Import Analysis Results from Plain CSV Files
Usage
import_data_csv(
data = NULL,
path,
variable_name,
analysis_id_col = NA,
import_metadata = TRUE,
first_feature_column = NA,
na_strings = "NA"
)
Arguments
- data
MidarExperiment object
- path
One or more file names with path, or a folder path, which case all *.csv files in this folder will be read.
- variable_name
Variable type representing the values in the table. Must be one of "intensity", "norm_intensity", "conc", "area", "height", "response")
- analysis_id_col
Column to be used as analysis_id.
NA
(default) used 'analysis_id' if present, or the first column if it contains unique values.- import_metadata
Import additional metadata columns (e.g. batch ID, sample type) and add to the
MidarExperiment
object. Only following metadata column names are supported: "qc_type", "batch_id", "is_quantifier", "is_istd", "analysis_order"- first_feature_column
Column number of the first column representing the feature values
- na_strings
A character vector of strings which are to be interpreted as NA values. Blank fields are also considered to be missing values.
Details
This function imports analysis result data from .csv files in wide format, where each row represents a sample and each column signifies a feature.

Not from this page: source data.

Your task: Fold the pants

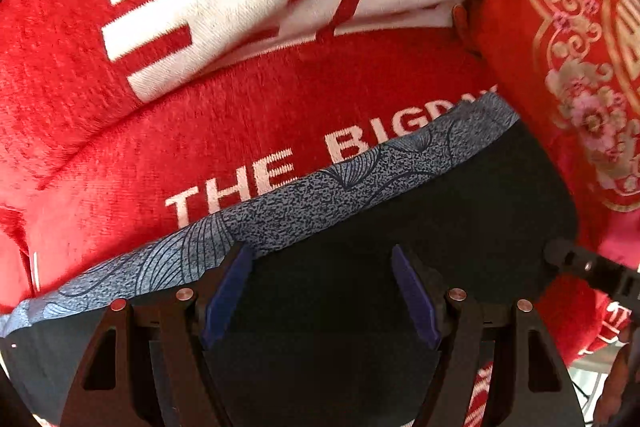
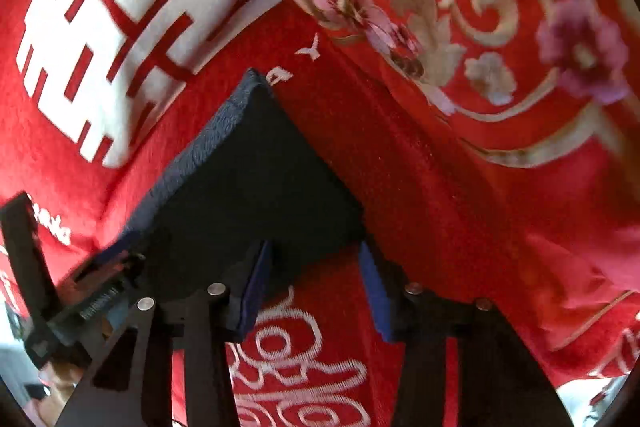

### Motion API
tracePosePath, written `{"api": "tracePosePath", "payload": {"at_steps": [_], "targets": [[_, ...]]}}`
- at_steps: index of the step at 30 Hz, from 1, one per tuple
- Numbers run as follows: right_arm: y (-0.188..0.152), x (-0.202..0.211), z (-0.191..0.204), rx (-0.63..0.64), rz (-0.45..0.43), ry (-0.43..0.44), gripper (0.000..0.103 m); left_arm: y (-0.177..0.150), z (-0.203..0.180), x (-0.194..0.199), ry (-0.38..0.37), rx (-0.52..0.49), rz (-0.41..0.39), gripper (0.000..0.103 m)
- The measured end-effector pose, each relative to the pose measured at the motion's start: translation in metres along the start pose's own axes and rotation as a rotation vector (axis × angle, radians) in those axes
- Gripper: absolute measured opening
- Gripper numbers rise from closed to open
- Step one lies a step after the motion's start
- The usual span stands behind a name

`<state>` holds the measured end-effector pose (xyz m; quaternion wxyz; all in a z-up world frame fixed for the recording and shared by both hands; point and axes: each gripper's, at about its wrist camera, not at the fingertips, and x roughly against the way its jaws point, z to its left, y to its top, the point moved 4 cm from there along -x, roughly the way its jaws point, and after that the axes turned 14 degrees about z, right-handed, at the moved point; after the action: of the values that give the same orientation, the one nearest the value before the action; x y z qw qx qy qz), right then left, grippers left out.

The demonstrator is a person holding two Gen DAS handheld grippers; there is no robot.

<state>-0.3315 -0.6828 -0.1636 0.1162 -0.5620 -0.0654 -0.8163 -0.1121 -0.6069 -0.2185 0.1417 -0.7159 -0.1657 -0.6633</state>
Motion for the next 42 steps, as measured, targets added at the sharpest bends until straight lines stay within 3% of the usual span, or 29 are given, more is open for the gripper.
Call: {"api": "tracePosePath", "payload": {"at_steps": [2,4,8,10,12,13,17,19,23,27,31,34,37,42], "targets": [[0.007,-0.005,0.000,-0.023,-0.015,0.019,0.041,0.002,0.001,-0.001,0.007,0.008,0.003,0.073],[0.012,0.001,0.003,-0.030,-0.044,0.005,0.026,0.004,0.003,0.004,0.004,0.019,0.004,0.073],[0.015,0.024,0.025,0.110,-0.115,-0.028,0.023,0.011,0.007,0.005,0.023,0.033,0.001,0.073],[0.018,0.006,0.017,0.102,-0.035,-0.091,0.025,0.013,0.007,-0.007,0.045,0.031,0.029,0.081],[0.019,-0.007,0.003,0.033,0.028,-0.106,0.043,0.016,0.006,-0.014,0.075,0.044,0.009,0.092],[0.019,-0.005,0.001,0.007,0.016,-0.105,0.044,0.017,0.008,-0.014,0.064,0.055,0.010,0.092],[0.010,0.038,0.021,0.095,-0.151,-0.145,0.044,0.018,0.019,-0.006,0.045,0.091,-0.002,0.092],[0.017,0.044,0.043,0.189,-0.176,-0.137,0.044,0.019,0.030,0.000,0.051,0.113,-0.019,0.092],[0.053,0.014,0.078,0.284,-0.098,-0.090,0.044,0.028,0.041,-0.009,0.046,0.163,0.010,0.092],[0.077,-0.025,0.087,0.332,-0.025,-0.123,0.042,0.038,0.044,-0.018,0.039,0.179,-0.007,0.092],[0.095,-0.047,0.096,0.352,-0.038,-0.132,0.041,0.048,0.061,-0.023,0.021,0.215,-0.011,0.099],[0.098,-0.044,0.097,0.318,-0.035,-0.129,0.043,0.049,0.077,-0.016,0.003,0.276,0.004,0.099],[0.091,-0.031,0.098,0.300,-0.026,-0.115,0.045,0.035,0.094,0.004,0.038,0.282,-0.031,0.099],[0.055,-0.015,0.098,0.344,-0.002,-0.123,0.054,-0.022,0.130,0.027,0.112,0.322,-0.040,0.099]]}}
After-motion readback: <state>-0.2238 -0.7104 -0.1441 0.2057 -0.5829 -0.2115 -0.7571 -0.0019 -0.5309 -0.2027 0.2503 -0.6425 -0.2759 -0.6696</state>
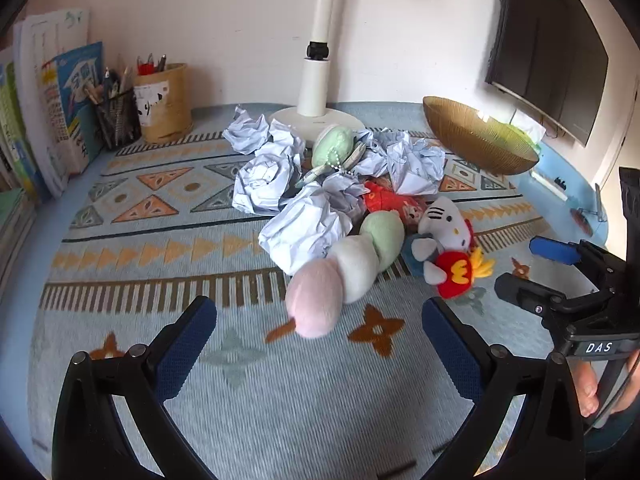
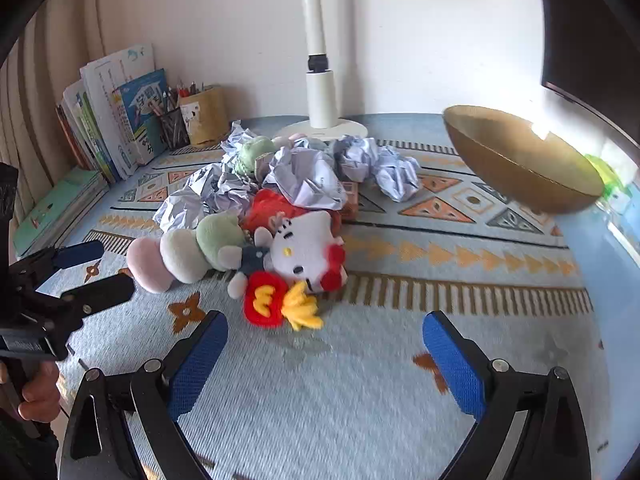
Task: Organize objects
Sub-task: 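Grasp the pastel plush stack with the left tool while the right tool grasps Hello Kitty plush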
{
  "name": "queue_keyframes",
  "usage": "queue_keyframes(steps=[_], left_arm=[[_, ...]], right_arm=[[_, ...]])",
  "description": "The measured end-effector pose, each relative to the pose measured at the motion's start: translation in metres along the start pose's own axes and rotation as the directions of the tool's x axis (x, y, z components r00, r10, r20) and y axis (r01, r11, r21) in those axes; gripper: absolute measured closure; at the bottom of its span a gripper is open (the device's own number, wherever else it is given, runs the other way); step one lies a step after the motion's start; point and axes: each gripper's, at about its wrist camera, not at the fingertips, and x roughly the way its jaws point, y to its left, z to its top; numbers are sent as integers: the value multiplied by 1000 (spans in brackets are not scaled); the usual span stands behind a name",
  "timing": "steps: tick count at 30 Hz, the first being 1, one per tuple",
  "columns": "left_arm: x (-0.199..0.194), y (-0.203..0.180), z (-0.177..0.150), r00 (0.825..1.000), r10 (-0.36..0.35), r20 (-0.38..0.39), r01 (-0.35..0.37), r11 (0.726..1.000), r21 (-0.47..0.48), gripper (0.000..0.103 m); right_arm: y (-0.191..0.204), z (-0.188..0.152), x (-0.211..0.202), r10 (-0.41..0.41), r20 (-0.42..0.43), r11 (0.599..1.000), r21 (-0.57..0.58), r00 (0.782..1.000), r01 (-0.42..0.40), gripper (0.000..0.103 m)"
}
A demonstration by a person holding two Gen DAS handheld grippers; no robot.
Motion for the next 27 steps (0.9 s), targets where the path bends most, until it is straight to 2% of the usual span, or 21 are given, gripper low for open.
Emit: queue_keyframes(steps=[1,3,5,7,8,9,10,11,12,13,15,16,17,19,21,22,23,24,25,27], left_arm=[[5,0,2,1000,-5,-9,5,1000,-9,3],[12,1,5,1000,-25,-14,24,999,-27,14],[19,3,9,999,-26,-28,24,999,-46,17],[24,6,10,996,-79,-43,76,994,-74,32],[29,7,10,991,-118,-62,112,989,-99,48],[33,8,9,985,-146,-88,135,983,-121,57],[34,7,8,984,-151,-95,138,981,-133,57],[32,6,5,985,-150,-91,136,980,-143,59],[28,6,2,981,-171,-90,155,974,-167,64],[24,7,-1,973,-214,-89,192,959,-206,66],[15,9,-10,938,-338,-82,296,899,-322,68],[11,10,-18,914,-398,-77,342,859,-380,68],[6,8,-23,900,-432,-64,373,836,-403,68],[-3,-2,-31,889,-455,-54,396,823,-406,68],[-8,-18,-35,887,-456,-73,404,842,-357,68],[-11,-28,-34,899,-429,-92,384,870,-311,68],[-14,-37,-34,918,-381,-113,343,904,-256,66],[-16,-46,-34,933,-337,-129,307,929,-206,59],[-19,-51,-34,941,-310,-137,287,943,-166,58],[-27,-59,-34,939,-318,-132,304,946,-115,56]], right_arm=[[-1,1,9,8,-22,1000,13,1000,-7,6],[0,4,20,30,-58,999,43,998,-27,11],[-3,1,25,78,-85,995,69,993,-72,19],[1,0,28,106,-98,993,67,990,-100,22],[6,3,31,109,-108,993,66,988,-103,23],[9,5,34,123,-113,991,69,986,-116,31],[13,7,38,137,-119,989,72,983,-129,41],[17,8,40,118,-117,992,62,986,-111,47],[23,9,41,80,-119,997,32,990,-77,64],[26,9,40,49,-122,999,7,991,-49,74],[26,5,29,-10,-102,999,-35,995,6,74],[22,1,19,-38,-81,998,-53,996,34,75],[18,0,10,-70,-60,995,-69,996,66,75],[10,-4,-7,-152,-19,983,-108,988,150,75],[0,-6,-18,-157,-14,977,-151,988,153,75],[-4,-6,-18,-155,-28,977,-155,987,149,73],[-11,-5,-18,-170,-46,976,-144,984,162,71],[-18,-7,-18,-190,-62,976,-116,980,182,64],[-28,-9,-19,-194,-81,980,-69,978,189,51],[-48,-15,-21,-122,-93,992,30,988,125,39]])
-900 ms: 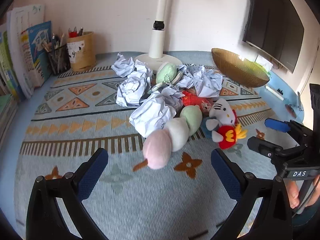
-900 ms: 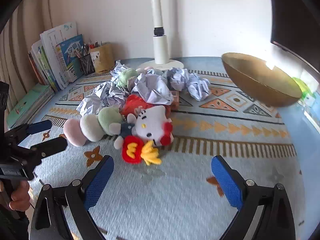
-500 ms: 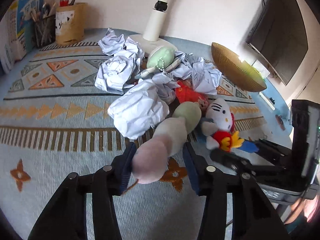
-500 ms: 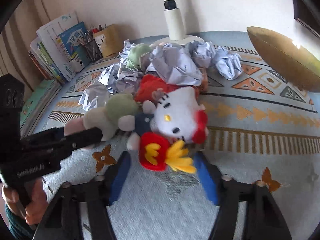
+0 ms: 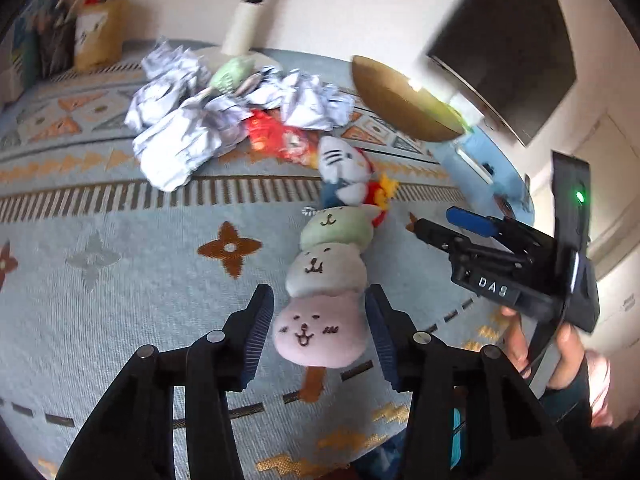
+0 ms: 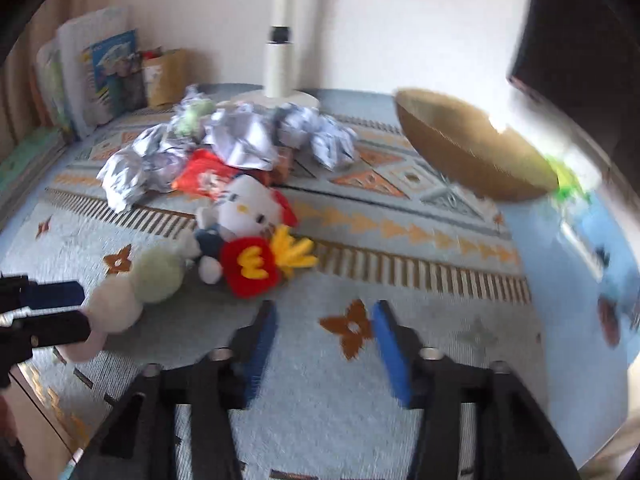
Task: Organize objects
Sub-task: 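Grasp the pastel plush stack with the left tool while the right tool grasps Hello Kitty plush, then lift both held plush toys and carry them toward the golden bowl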
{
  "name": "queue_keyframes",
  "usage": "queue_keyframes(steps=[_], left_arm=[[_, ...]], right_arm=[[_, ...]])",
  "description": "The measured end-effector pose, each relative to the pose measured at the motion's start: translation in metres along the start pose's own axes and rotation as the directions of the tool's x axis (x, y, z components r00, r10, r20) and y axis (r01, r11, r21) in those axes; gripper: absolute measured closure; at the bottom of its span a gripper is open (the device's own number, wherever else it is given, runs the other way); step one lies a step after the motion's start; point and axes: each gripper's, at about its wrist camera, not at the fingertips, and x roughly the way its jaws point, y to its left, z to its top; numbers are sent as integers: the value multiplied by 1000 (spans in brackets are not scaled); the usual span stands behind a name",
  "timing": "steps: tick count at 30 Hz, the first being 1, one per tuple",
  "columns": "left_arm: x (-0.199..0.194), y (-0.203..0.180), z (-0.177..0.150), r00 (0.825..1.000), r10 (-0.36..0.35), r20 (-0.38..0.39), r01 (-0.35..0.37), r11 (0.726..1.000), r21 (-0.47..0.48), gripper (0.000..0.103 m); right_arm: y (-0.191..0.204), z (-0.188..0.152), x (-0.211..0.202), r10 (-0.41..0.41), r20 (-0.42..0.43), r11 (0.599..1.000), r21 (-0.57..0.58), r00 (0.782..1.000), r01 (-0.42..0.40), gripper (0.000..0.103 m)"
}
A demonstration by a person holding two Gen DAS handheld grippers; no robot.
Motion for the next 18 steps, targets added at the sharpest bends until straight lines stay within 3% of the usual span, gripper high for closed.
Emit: queue_keyframes(steps=[1,3,4,11,12,14,17,18], left_arm=[[-2,-2,2,1000,-11,-1,11,1000,5,53],[-3,-4,5,1000,-20,11,20,1000,8,26],[-1,-3,7,1000,-20,18,20,1000,12,22],[35,-11,12,996,-60,-70,65,996,63,22],[36,-16,10,996,-60,-68,66,994,83,22],[39,-24,5,999,-1,-54,8,993,119,27],[41,-33,-1,991,128,-28,-121,975,185,59],[41,-34,-2,988,151,-20,-144,969,202,59]], right_arm=[[-9,-2,0,73,-4,996,52,997,-73,39],[-19,-1,3,199,-6,970,141,980,-197,39],[-17,-1,3,223,-5,962,165,975,-219,39],[1,29,30,361,-57,894,305,931,-328,39],[6,35,37,378,-68,886,317,923,-339,39],[15,39,48,359,-88,896,310,929,-317,39],[28,48,62,292,-126,926,287,948,-247,38],[34,51,65,259,-121,937,271,958,-219,35]])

The dataset must have an analysis identifier, either in an "analysis_id"
column or inferred from the first column if it contains unique values. The
variable_name
argument specifies the data type in the table: "area",
"height", "intensity", "norm_intensity", "response", "conc", "conc_raw",
"rt", or "fwhm".
Specific metadata columns, i.e., "analysis_order", "qc_type", "batch_id", "is_quantifier", "is_istd", can be imported if present.
WHen there are other columns that not represent features, use the first_feature_column
parameter
to define where feature columns start.
When a directory path is specified, the function processes all .csv files in that directory, merging them into a single dataset. This is useful for datasets divided into multiple files during preprocessing. Ensure each feature and raw data file pair appears only once to avoid duplication errors.
The na_strings
parameter allows specifying strings to be interpreted as NA,
ensuring the dataset is clean for analysis.
Examples
file_path <- system.file("extdata", "plain_wide_dataset.csv", package = "midar")
mexp <- MidarExperiment()
mexp <- import_data_csv(
data = mexp,
path = file_path,
variable_name = "conc",
import_metadata = TRUE)
#> ℹ Metadata column(s) 'qc_type, batch_id' imported. To ignore, set `import_metadata = FALSE`
#> ✔ Imported 87 analyses with 5 features
#> ✔ Analysis metadata associated with 87 analyses.
#> ✔ Feature metadata associated with 5 features.
#> ℹ Analysis order was based on `analysis_order` column of imported data. Use `set_analysis_order` to change the order.
print(mexp)
#>
#> ── MidarExperiment ─────────────────────────────────────────────────────────────
#> Title:
#>
#> Processing status: Annotated raw CONC values
#>
#> ── Annotated Raw Data ──
#>
#> • Analyses: 87
#> • Features: 5
#> • Raw signal used for processing: `feature_conc`
#>
#> ── Metadata ──
#>
#> • Analyses/samples: ✔
#> • Features/analytes: ✔
#> • Internal standards: ✖
#> • Response curves: ✖
#> • Calibrants/QC concentrations: ✖
#> • Study samples: ✖
#>
#> ── Processing Status ──
#>
#> • Isotope corrected: ✖
#> • ISTD normalized: ✖
#> • ISTD quantitated: ✔
#> • Drift corrected variables: ✖
#> • Batch corrected variables: ✖
#> • Feature filtering applied: ✖
#>
#> ── Exclusion of Analyses and Features ──
#>
#> • Analyses manually excluded (`analysis_id`): ✖
#> • Features manually excluded (`feature_id`): ✖